Data entries:
━━━━
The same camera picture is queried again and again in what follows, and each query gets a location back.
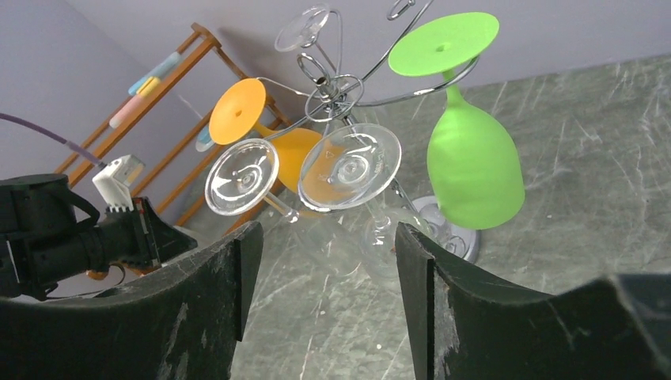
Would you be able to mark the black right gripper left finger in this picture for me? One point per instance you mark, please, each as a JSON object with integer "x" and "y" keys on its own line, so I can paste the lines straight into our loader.
{"x": 182, "y": 321}

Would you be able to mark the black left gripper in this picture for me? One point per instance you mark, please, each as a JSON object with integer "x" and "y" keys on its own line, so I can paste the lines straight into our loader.
{"x": 137, "y": 237}

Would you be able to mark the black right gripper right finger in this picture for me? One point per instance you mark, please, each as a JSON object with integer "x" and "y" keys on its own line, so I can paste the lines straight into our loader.
{"x": 467, "y": 323}

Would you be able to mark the clear wine glass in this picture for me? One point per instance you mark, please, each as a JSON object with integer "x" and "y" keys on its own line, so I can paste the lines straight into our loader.
{"x": 242, "y": 177}
{"x": 303, "y": 31}
{"x": 351, "y": 167}

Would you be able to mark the orange plastic wine glass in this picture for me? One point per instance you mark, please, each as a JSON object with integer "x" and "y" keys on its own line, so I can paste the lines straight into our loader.
{"x": 238, "y": 112}

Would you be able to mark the green plastic wine glass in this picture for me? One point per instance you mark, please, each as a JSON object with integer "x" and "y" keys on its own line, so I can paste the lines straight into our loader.
{"x": 471, "y": 159}

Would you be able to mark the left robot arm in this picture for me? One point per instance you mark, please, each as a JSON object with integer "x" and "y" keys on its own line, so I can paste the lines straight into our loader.
{"x": 49, "y": 233}

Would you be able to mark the chrome wine glass rack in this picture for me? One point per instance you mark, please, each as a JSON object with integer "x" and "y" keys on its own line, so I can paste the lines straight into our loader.
{"x": 336, "y": 94}

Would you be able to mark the wooden shelf rack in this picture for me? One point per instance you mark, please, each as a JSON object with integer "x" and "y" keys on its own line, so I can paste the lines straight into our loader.
{"x": 161, "y": 132}

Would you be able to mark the blue toothbrush package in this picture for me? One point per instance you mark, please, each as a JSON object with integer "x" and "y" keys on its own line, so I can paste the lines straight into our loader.
{"x": 203, "y": 141}

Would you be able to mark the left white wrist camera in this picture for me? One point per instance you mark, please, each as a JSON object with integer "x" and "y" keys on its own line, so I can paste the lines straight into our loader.
{"x": 114, "y": 180}
━━━━
EXERCISE:
All of the records above should be written out exactly, with the pictures left out.

ANSWER SECTION:
The same camera picture is queried again and again in what follows, and each query gets a location back.
Would you be able to mark the black right gripper left finger in this picture for me? One point per instance you mark, please, each as a JSON object with integer "x" and "y" keys on its own line, so I can paste the lines straight into our loader.
{"x": 182, "y": 321}

Would you be able to mark the black left gripper in this picture for me? One point per instance you mark, please, each as a JSON object with integer "x" and "y" keys on its own line, so I can paste the lines straight into our loader.
{"x": 137, "y": 237}

Would you be able to mark the black right gripper right finger in this picture for me? One point per instance you mark, please, each as a JSON object with integer "x" and "y" keys on its own line, so I can paste the lines straight into our loader.
{"x": 467, "y": 323}

Would you be able to mark the clear wine glass in this picture for me? One point per instance you mark, please, each as a JSON object with integer "x" and "y" keys on its own line, so I can paste the lines straight into our loader.
{"x": 242, "y": 177}
{"x": 303, "y": 31}
{"x": 351, "y": 167}

Would you be able to mark the orange plastic wine glass in this picture for me? One point per instance you mark, please, each as a JSON object with integer "x" and "y" keys on its own line, so I can paste the lines straight into our loader.
{"x": 238, "y": 112}

Would you be able to mark the green plastic wine glass in this picture for me? One point per instance you mark, please, each as a JSON object with integer "x" and "y" keys on its own line, so I can paste the lines straight into our loader.
{"x": 471, "y": 159}

Would you be able to mark the left robot arm in this picture for me? One point per instance you mark, please, each as a JSON object with integer "x" and "y" keys on its own line, so I can paste the lines straight into our loader.
{"x": 49, "y": 233}

Would you be able to mark the chrome wine glass rack in this picture for me? One point per instance you mark, please, each as a JSON object with integer "x" and "y" keys on its own line, so I can paste the lines straight into our loader.
{"x": 336, "y": 94}

Would you be able to mark the wooden shelf rack in this picture for me? One point per instance you mark, please, each as a JSON object with integer "x" and "y" keys on its own line, so I can paste the lines straight into our loader.
{"x": 161, "y": 132}

Would you be able to mark the blue toothbrush package in this picture for me? One point per instance you mark, please, each as a JSON object with integer "x" and "y" keys on its own line, so I can paste the lines straight into our loader.
{"x": 203, "y": 141}

Would you be able to mark the left white wrist camera in this picture for me? One point per instance you mark, please, each as a JSON object with integer "x" and "y" keys on its own line, so I can paste the lines straight into our loader.
{"x": 114, "y": 180}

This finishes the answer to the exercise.